Mamman’s theft did not happen in a vacuum. It happened inside a project that had already been looted and delayed across decades. The EFCC also has a separate case before the FCT High Court in which Mamman is charged alongside seven others on nine counts of conspiracy, false pretence, and intent to defraud relating to an additional 31 billion naira in Mambilla funds. Co-defendants in that case pleaded not guilty during their arraignment in October 2025. The prosecution alleges that over 26 billion naira in that separate matter was diverted through bureau de change operators under Mamman’s instruction.
Nigeria’s Power Crisis and the Cost of Corruption at the Ministry Level
The most immediate consequence of the kind of diversion established in the Mamman case is that infrastructure that should have been built was not. Nigeria’s electricity problem is among the most discussed and least resolved challenges in its development history. The World Bank has estimated that more than 40 percent of Nigerians have no access to grid electricity. Businesses run generators at significant cost. Manufacturers factor power instability into production planning in ways that reduce competitiveness. The informal estimate used by economists is that unreliable electricity costs Nigeria several percentage points of GDP annually.

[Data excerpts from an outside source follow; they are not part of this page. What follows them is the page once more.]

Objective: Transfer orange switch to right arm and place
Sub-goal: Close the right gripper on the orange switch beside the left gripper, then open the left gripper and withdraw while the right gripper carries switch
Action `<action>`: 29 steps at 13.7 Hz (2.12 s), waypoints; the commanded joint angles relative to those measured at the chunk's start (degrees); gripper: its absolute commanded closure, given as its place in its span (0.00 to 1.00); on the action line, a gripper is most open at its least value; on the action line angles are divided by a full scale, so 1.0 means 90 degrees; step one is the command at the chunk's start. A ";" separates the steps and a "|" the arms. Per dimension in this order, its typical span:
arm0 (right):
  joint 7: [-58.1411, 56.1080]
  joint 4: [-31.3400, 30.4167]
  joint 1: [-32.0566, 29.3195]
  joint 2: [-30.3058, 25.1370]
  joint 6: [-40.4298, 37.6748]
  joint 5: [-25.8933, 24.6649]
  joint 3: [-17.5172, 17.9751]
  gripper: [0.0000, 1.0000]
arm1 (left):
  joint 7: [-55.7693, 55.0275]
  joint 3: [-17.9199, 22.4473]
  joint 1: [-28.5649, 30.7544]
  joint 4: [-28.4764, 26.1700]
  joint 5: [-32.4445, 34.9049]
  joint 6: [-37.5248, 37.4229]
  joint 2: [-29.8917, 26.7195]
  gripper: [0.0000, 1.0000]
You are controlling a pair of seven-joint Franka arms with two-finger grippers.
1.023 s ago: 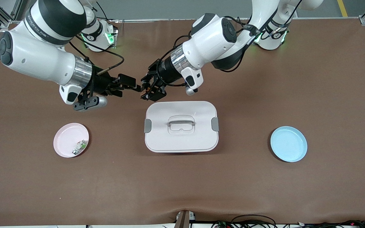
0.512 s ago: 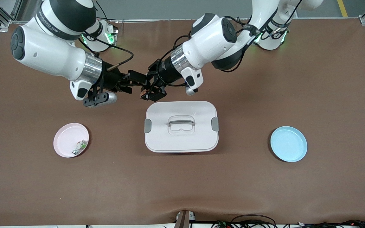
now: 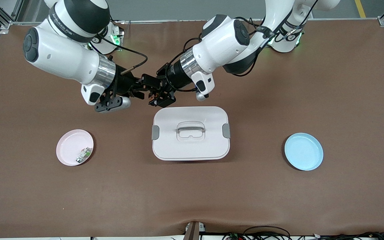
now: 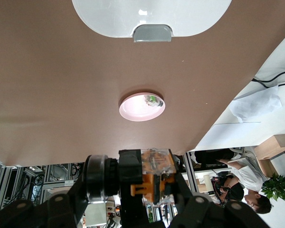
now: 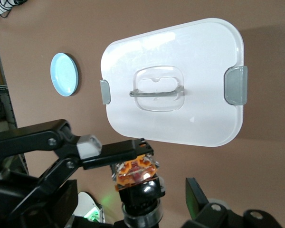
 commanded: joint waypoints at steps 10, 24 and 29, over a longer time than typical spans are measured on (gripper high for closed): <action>0.0010 0.0056 0.0162 0.0156 0.0121 -0.0320 -0.0044 0.03 | -0.0117 -0.0004 -0.0056 0.0050 0.0140 0.0114 0.0017 0.62; -0.0029 0.0066 0.0133 0.0156 0.0052 -0.0329 -0.0044 1.00 | -0.0107 -0.0004 -0.0056 0.0050 0.0228 0.0114 0.0017 0.54; -0.0049 0.0095 0.0143 0.0156 0.0033 -0.0837 -0.0043 1.00 | -0.0127 -0.0004 -0.0056 0.0079 0.0472 0.0114 -0.0003 0.00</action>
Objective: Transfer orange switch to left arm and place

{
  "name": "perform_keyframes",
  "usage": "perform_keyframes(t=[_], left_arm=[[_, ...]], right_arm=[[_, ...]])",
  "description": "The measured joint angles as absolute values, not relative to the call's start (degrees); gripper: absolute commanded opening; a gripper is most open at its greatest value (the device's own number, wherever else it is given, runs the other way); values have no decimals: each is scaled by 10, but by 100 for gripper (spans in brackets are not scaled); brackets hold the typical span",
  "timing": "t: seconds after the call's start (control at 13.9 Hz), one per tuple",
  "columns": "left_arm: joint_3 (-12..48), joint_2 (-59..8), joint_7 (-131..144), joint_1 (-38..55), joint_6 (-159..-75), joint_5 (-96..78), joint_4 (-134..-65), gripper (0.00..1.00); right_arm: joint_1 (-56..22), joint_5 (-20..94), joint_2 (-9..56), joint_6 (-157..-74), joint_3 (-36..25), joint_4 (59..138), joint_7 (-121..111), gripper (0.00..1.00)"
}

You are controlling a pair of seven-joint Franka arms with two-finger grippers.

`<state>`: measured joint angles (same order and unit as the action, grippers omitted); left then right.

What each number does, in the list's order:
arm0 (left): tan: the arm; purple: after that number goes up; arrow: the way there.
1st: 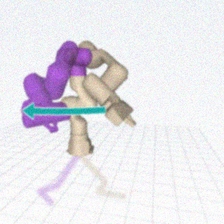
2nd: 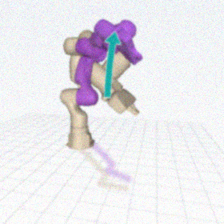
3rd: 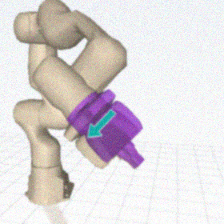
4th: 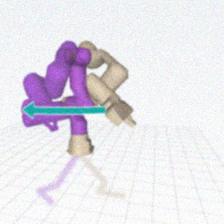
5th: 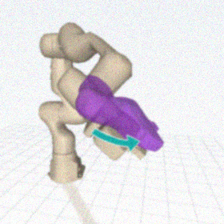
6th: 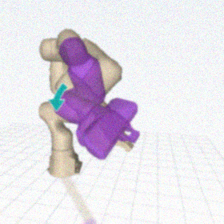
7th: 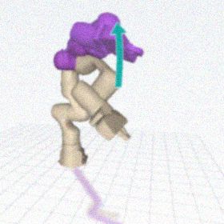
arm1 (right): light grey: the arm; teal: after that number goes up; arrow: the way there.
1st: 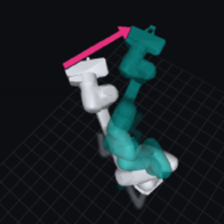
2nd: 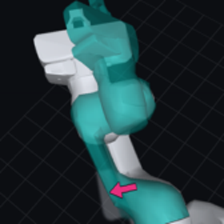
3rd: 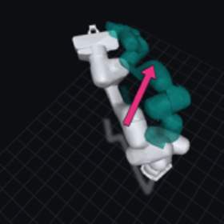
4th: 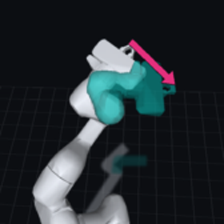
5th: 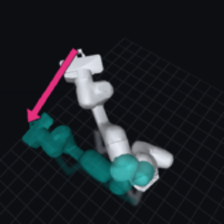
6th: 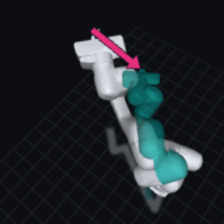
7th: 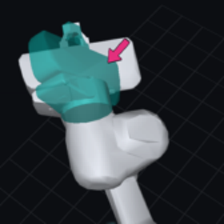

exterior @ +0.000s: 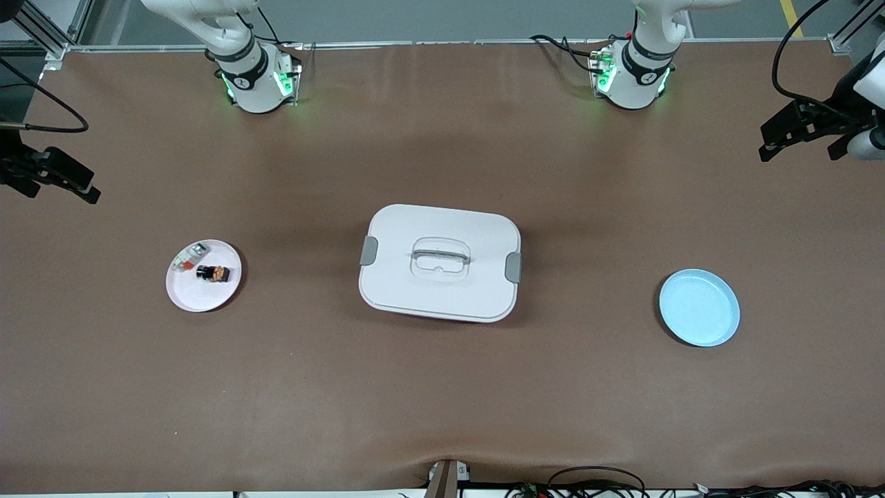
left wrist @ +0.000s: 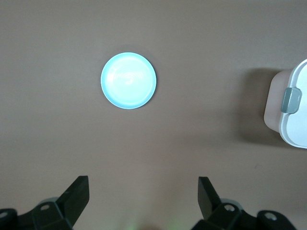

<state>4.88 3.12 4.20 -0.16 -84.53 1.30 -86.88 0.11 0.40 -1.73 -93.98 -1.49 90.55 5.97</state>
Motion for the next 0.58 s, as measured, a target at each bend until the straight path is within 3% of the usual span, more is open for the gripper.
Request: perform_keyframes(t=[0.58], left_arm=[[49, 30, 42, -2, -842, 13, -869, 100]], right_arm=[[1, 4, -17, -940, -15, 905, 60, 100]])
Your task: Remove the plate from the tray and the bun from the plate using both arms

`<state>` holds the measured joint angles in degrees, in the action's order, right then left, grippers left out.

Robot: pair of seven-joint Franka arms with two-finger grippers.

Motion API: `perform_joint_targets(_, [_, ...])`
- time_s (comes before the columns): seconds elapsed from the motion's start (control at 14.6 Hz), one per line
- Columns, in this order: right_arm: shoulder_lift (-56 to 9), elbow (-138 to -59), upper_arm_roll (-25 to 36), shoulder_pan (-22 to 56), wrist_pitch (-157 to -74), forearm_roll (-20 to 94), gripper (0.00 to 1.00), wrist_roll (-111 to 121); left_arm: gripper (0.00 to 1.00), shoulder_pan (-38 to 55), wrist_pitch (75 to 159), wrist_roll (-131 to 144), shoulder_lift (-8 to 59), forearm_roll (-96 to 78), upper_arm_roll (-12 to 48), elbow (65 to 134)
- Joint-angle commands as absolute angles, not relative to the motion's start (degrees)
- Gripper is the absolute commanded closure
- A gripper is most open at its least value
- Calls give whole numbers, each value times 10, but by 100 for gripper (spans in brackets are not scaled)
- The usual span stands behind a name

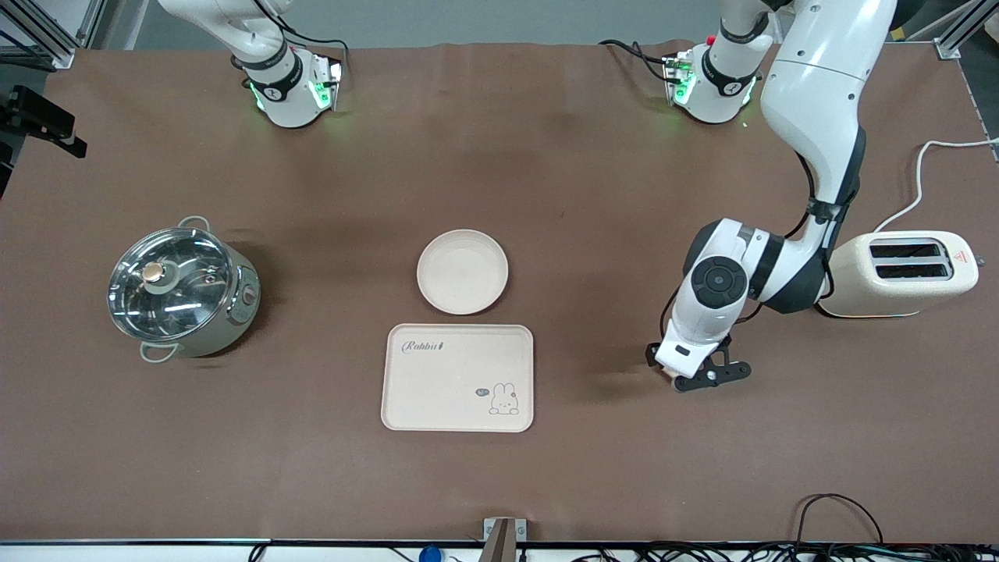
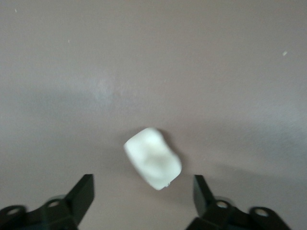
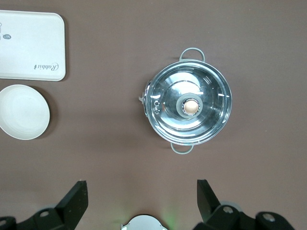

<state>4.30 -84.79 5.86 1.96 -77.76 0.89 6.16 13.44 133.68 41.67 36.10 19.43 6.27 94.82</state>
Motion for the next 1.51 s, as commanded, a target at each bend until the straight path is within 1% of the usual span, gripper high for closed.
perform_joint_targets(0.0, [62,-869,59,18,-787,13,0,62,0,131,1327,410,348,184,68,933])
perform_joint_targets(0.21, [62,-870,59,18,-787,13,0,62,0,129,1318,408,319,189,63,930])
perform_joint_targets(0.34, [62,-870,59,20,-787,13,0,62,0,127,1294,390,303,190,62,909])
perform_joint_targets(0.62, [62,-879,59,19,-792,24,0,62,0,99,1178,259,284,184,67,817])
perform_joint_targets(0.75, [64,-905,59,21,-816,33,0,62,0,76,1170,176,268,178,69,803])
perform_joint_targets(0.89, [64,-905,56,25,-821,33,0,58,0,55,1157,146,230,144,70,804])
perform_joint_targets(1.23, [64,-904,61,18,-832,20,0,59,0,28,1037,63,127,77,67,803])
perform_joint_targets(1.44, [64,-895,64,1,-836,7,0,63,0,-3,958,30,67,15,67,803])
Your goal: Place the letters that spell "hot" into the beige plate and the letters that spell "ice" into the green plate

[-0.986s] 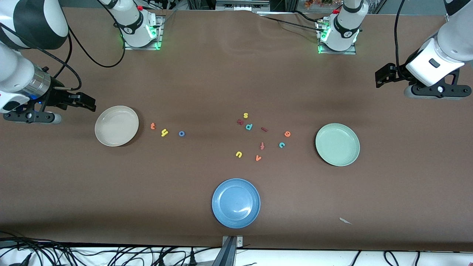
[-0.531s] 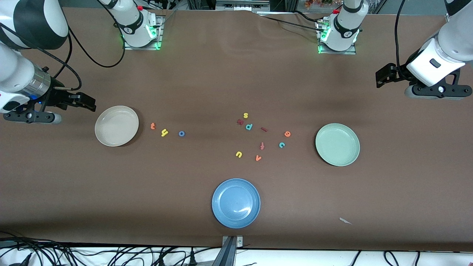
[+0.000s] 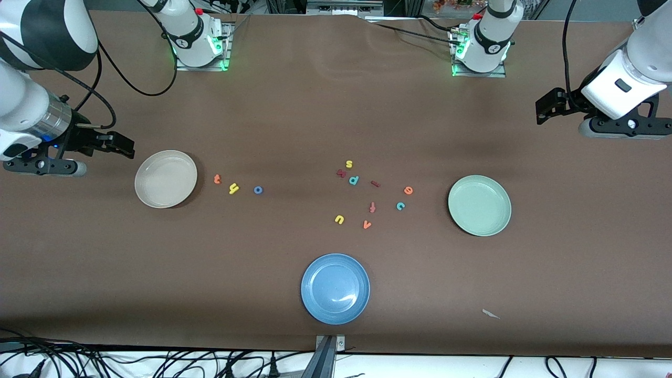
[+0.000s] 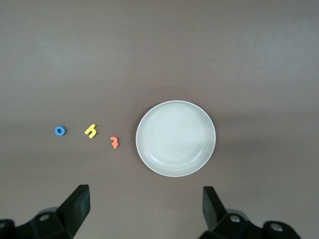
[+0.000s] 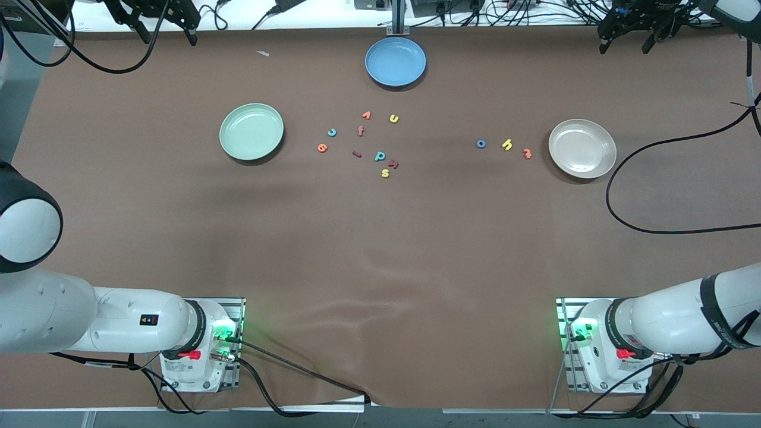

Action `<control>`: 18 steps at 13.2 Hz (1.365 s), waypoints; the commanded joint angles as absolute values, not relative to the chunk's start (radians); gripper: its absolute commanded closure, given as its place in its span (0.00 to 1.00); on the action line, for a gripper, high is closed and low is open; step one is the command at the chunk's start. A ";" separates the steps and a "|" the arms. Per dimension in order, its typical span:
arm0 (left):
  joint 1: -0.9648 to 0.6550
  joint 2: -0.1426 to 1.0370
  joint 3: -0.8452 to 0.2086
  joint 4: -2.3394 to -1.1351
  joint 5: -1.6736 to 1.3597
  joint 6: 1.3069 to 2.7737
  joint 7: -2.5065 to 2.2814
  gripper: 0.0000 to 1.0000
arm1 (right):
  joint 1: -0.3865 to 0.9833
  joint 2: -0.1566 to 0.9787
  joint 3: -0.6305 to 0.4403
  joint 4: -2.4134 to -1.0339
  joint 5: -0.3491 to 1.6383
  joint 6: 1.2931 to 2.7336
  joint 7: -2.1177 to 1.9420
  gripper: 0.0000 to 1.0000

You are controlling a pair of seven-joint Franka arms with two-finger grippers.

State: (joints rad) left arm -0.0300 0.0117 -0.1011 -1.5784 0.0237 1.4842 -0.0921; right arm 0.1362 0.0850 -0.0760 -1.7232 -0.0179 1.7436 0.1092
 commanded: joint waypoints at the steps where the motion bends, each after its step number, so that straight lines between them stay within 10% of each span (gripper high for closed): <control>1: -0.034 0.028 -0.103 -1.566 0.051 1.522 -0.083 0.00 | 0.152 0.072 -0.071 -1.735 -0.044 1.752 0.141 0.00; 18: -0.043 0.048 -0.104 -1.571 0.052 1.519 -0.089 0.00 | 0.152 0.074 -0.068 -1.735 -0.046 1.752 0.141 0.00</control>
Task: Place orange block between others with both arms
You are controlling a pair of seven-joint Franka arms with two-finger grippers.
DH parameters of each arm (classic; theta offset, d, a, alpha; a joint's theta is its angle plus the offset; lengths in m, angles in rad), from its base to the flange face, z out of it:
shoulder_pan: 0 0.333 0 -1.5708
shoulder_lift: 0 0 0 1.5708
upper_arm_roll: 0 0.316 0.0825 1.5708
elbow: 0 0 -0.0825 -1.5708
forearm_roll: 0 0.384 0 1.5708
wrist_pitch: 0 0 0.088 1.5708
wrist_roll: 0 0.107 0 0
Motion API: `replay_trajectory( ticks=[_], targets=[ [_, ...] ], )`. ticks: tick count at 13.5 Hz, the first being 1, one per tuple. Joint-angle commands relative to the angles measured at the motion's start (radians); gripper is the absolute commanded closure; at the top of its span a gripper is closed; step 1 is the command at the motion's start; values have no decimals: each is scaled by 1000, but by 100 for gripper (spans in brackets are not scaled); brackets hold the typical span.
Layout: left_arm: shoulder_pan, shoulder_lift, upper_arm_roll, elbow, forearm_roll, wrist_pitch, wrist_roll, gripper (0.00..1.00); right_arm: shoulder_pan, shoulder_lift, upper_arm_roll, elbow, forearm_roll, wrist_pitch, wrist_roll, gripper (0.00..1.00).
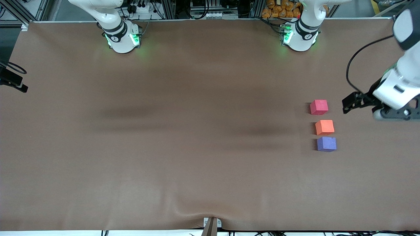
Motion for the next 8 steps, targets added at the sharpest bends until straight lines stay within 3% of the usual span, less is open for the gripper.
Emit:
replay_trajectory(
  ticks=[1, 8],
  targets=[
    [-27, -88, 32, 5, 6, -84, -2, 0, -15, -9, 9, 2, 4, -8, 2, 0],
    [-32, -93, 60, 26, 9, -106, -10, 0, -15, -9, 9, 4, 4, -6, 2, 0]
  ],
)
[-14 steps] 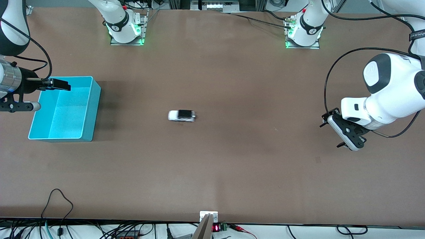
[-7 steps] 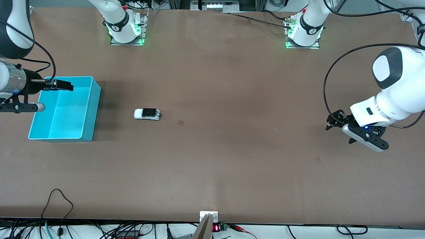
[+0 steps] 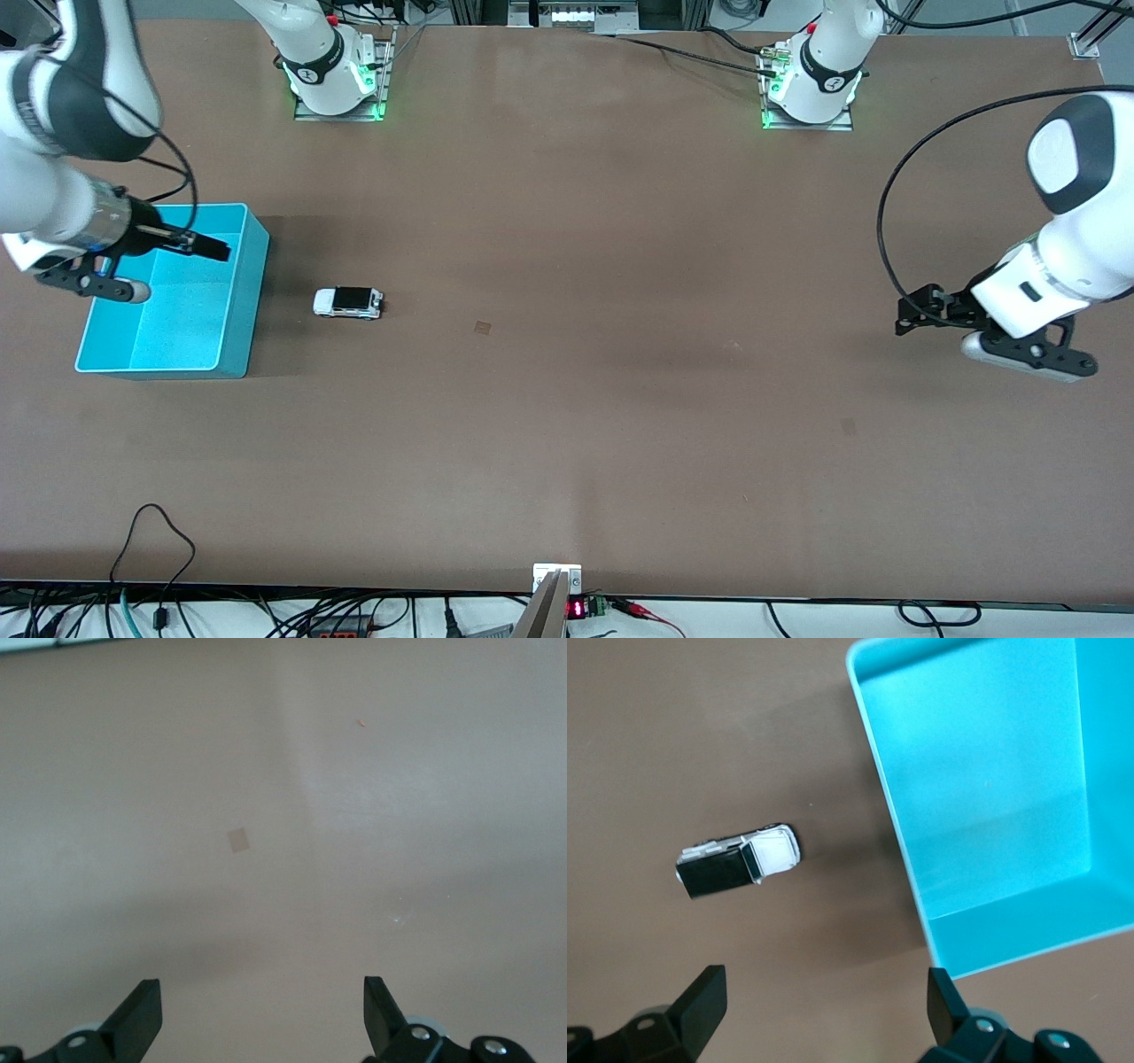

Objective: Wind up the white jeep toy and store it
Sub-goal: 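Reach the right gripper toward the rolling jeep while the left gripper withdraws, then lower the right gripper over the jeep and close on it, then lift the jeep with the right gripper and carry it over the box, then lower the jeep into the turquoise box and open the right gripper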

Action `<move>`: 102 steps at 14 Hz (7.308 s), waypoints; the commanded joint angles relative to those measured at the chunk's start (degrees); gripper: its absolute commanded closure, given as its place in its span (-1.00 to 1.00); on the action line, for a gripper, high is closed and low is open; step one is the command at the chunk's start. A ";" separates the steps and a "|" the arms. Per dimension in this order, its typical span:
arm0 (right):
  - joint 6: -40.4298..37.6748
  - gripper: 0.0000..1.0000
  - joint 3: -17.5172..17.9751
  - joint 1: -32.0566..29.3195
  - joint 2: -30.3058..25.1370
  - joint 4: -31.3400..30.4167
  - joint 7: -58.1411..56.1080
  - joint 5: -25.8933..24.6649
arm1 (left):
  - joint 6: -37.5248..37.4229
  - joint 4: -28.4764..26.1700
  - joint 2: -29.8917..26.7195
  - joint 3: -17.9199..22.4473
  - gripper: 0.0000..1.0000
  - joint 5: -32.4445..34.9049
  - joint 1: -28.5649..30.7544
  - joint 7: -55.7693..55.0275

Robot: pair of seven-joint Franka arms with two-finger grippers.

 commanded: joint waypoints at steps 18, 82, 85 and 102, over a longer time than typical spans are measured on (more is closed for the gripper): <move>35.18 -1.00 -0.16 9.12 9.16 -16.96 49.29 15.87 | -17.56 9.98 -3.86 2.01 -1.00 1.40 -0.43 -8.30; 33.18 1.00 1.51 -18.82 16.56 -11.60 -33.06 -9.51 | -19.67 8.75 -6.32 1.48 -1.00 1.75 0.10 -8.91; 32.92 1.00 1.95 -18.91 16.65 -12.12 -33.06 -9.42 | -19.67 8.66 -6.23 1.48 -1.00 1.67 0.10 -8.91; 29.67 -1.00 3.62 -19.26 12.53 -12.57 -33.67 -9.16 | -19.58 8.23 -5.88 1.48 -1.00 1.75 0.18 -8.91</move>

Against that background, the diversion of 33.8 billion naira from the Mambilla and Zungeru projects is not an abstraction. Zungeru is now partially operational but has faced delays and technical problems. Mambilla has barely moved. Every year the dam does not exist is a year in which Nigeria’s power deficit does not close. The Mamman conviction does not reverse that. But it does, for the first time, attach a definitive legal consequence to the ministerial-level decisions that perpetuated the deficit.
What Happens Next
Mamman is now in custody at Kuje Prison in Abuja. His 75-year sentence has begun to run. A separate 9-count case linking him and seven others to another 31 billion naira in alleged Mambilla funds is still before the FCT High Court. His co-defendants in that matter have pleaded not guilty.
The Mambilla project remains where it has been for most of the past five decades: unbuilt. The arbitration with Sunrise Power in Paris continues. The feasibility studies are done. The contracts have been awarded, disputed, cancelled, and re-awarded. What has not happened is construction.
For Nigerians who have watched ministers come and go while power supply remained unreliable, the Mamman sentence is significant less for its symbolism than for what it establishes as a precedent. A former federal minister has been convicted, sentenced to 75 years, attempted to flee, and been caught within a week. The EFCC delivered on every stage of that process. What the system does with the cases still pending will determine whether this becomes a pattern or remains, as many such moments have before, an exception.